PROBLEM DETAILS: Scan the records below for the line with "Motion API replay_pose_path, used" and the line with "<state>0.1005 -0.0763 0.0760", and retype that range exactly, both ends included, pictures excepted.

[Stored data entries]
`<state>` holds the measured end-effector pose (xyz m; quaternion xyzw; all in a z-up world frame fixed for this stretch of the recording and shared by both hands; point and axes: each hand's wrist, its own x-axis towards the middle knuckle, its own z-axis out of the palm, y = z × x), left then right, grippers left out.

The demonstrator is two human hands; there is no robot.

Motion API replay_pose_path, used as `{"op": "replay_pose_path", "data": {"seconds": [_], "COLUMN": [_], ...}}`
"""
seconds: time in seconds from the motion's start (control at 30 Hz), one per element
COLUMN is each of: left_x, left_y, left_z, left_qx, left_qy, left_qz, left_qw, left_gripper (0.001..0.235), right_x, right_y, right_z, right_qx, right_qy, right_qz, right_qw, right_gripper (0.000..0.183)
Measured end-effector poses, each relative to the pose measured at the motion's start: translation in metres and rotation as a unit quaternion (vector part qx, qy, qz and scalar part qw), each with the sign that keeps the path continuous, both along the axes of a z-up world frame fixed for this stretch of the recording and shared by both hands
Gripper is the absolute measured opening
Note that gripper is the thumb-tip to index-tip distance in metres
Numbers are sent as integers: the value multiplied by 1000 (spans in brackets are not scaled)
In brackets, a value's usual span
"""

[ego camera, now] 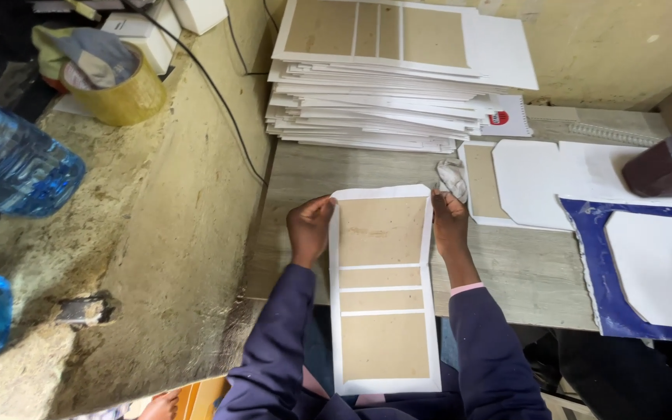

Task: Assembling paper folders by applying adhesive with a cloth and folding the edges manually.

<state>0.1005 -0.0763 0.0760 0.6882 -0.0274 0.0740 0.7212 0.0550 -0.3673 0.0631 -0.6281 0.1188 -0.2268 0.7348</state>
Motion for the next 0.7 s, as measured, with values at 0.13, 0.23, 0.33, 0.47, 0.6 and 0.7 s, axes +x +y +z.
{"op": "replay_pose_path", "data": {"seconds": [0.13, 0.23, 0.33, 0.47, 0.6, 0.7], "left_x": [-15, -10, -2, 11, 63, 92], "left_y": [0, 3, 6, 8, 14, -2], "left_z": [27, 33, 25, 21, -7, -32], "left_qx": [121, -54, -84, -56, 103, 364], "left_qy": [-19, 57, 126, 82, 45, -38], "left_qz": [23, -77, -128, -162, -240, -199], "left_qw": [992, 994, 980, 982, 964, 909], "left_gripper": [22, 26, 29, 23, 16, 20], "right_x": [-21, -14, -14, -8, 11, 65], "right_y": [28, 6, -5, -28, -77, -100], "right_z": [46, 20, 10, 0, -1, -33], "right_qx": [44, 130, 135, 82, -132, -275], "right_qy": [-24, -43, -29, -18, 88, 143], "right_qz": [-12, 17, 24, 88, 212, 272], "right_qw": [999, 991, 990, 993, 964, 911], "right_gripper": [20, 14, 12, 12, 21, 18]}}
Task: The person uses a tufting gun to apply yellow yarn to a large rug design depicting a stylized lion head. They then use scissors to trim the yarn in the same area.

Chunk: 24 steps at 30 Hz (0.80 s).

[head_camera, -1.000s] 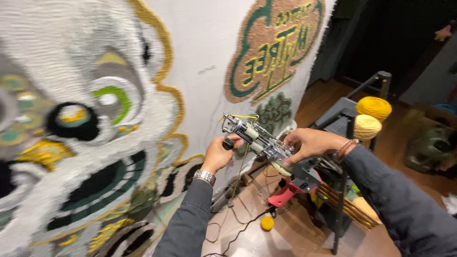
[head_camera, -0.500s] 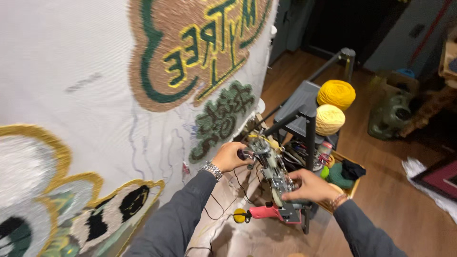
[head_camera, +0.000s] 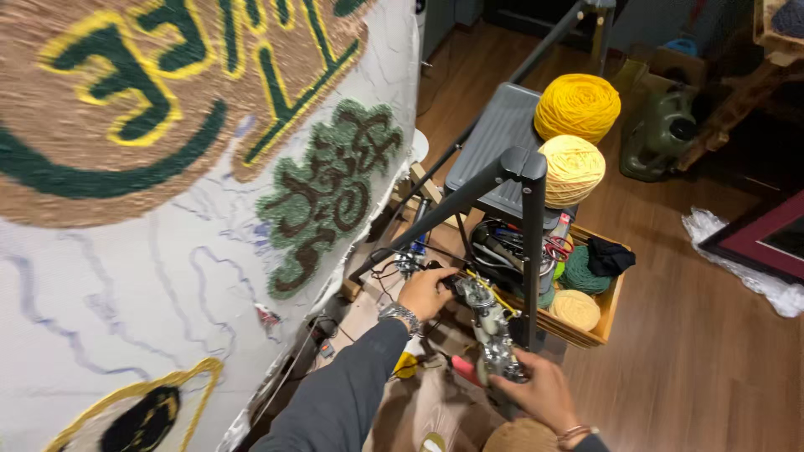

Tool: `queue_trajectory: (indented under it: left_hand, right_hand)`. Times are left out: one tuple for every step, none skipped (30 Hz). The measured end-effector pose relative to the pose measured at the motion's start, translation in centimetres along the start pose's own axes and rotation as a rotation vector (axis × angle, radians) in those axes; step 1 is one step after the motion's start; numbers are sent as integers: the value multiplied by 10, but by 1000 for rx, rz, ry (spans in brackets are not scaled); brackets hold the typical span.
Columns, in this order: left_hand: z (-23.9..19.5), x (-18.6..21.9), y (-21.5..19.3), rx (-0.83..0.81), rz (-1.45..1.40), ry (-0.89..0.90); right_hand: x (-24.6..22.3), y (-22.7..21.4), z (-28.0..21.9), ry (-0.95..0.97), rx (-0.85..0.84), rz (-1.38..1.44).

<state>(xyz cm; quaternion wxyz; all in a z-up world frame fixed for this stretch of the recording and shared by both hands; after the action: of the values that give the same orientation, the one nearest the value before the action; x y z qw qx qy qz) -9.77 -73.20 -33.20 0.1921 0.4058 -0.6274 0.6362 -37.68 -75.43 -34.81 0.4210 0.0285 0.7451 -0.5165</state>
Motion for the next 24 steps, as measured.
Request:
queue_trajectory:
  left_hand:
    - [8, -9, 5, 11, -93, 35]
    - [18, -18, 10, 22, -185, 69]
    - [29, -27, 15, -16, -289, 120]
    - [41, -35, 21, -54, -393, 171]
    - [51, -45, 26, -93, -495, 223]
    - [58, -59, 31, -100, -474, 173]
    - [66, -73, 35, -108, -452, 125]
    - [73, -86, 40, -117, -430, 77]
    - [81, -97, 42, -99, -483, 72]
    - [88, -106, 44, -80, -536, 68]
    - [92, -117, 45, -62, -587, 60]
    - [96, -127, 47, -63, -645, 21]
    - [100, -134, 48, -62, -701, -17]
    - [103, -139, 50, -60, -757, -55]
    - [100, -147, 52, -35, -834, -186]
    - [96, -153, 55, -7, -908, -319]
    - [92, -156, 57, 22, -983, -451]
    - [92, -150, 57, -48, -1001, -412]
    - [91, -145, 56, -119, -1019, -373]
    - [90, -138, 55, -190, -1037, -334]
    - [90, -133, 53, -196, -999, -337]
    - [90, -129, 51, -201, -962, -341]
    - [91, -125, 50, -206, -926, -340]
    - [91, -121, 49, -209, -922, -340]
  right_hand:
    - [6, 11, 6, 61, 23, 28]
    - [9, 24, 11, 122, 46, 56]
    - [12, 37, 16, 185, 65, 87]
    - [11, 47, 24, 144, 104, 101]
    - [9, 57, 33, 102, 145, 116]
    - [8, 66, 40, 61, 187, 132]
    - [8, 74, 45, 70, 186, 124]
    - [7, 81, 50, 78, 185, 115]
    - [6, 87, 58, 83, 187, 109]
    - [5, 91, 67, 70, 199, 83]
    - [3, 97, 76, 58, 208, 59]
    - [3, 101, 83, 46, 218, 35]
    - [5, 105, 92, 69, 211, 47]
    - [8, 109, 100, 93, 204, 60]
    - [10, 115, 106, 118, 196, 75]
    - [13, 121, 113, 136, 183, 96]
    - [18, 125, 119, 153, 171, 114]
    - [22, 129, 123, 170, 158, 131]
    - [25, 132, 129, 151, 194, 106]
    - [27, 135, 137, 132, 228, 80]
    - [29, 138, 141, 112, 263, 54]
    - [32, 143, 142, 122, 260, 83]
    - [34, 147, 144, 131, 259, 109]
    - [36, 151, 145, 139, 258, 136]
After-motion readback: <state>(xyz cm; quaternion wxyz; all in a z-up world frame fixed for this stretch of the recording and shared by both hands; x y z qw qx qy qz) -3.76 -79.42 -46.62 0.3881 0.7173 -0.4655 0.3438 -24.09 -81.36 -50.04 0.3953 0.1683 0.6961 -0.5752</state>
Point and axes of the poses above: each hand's wrist, its own z-axis towards the middle knuckle, its own y-axis out of the palm, x = y × z, the point moved 4 cm from there along z, towards the middle knuckle, and after that the axes turned 4 degrees about -x, right-handed, at the moved point
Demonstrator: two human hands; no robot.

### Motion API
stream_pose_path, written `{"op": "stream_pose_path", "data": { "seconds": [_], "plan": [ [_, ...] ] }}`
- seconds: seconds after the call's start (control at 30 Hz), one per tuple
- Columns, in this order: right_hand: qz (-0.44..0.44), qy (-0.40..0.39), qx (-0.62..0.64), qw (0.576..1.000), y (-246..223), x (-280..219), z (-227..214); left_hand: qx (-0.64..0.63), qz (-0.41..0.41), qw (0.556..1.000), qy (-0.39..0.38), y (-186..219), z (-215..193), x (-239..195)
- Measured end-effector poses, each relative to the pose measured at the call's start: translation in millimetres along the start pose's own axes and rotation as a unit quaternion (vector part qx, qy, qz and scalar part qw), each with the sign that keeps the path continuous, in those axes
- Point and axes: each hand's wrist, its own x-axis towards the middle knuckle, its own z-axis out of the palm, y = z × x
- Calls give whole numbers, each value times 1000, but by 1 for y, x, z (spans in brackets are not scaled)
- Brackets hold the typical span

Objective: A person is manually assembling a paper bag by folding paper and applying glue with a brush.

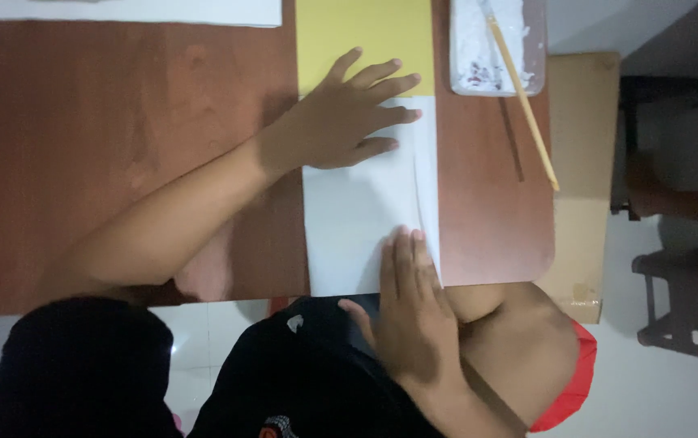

RESPONSE:
Motion API replay_pose_path, used as `{"op": "replay_pose_path", "data": {"seconds": [_], "COLUMN": [_], ...}}`
"""
seconds: time in seconds from the motion's start (control at 30 Hz), one per element
COLUMN is each of: left_x, left_y, left_z, left_qx, left_qy, left_qz, left_qw, left_gripper (0.001..0.235), right_x, right_y, right_z, right_qx, right_qy, right_qz, right_qw, right_gripper (0.000..0.183)
Measured end-effector poses, each relative to the pose measured at the motion's start: translation in metres and rotation as a unit quaternion (vector part qx, qy, qz and scalar part qw), each with the sign that keeps the path continuous, both along the axes of a z-up world frame fixed for this stretch of the recording and shared by both hands
Gripper is the absolute measured opening
Note that gripper is the thumb-tip to index-tip distance in metres
Numbers are sent as integers: the value multiplied by 1000 (spans in brackets are not scaled)
In brackets, a value's usual span
"""

[ego camera, now] 

Task: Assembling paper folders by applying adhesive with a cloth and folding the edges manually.

<state>0.1005 -0.0763 0.0760 0.6882 -0.0274 0.0740 0.7212 0.0550 -0.3673 0.0631 -0.6281 0.1188 -0.2268 0.7348</state>

Here the output is complete.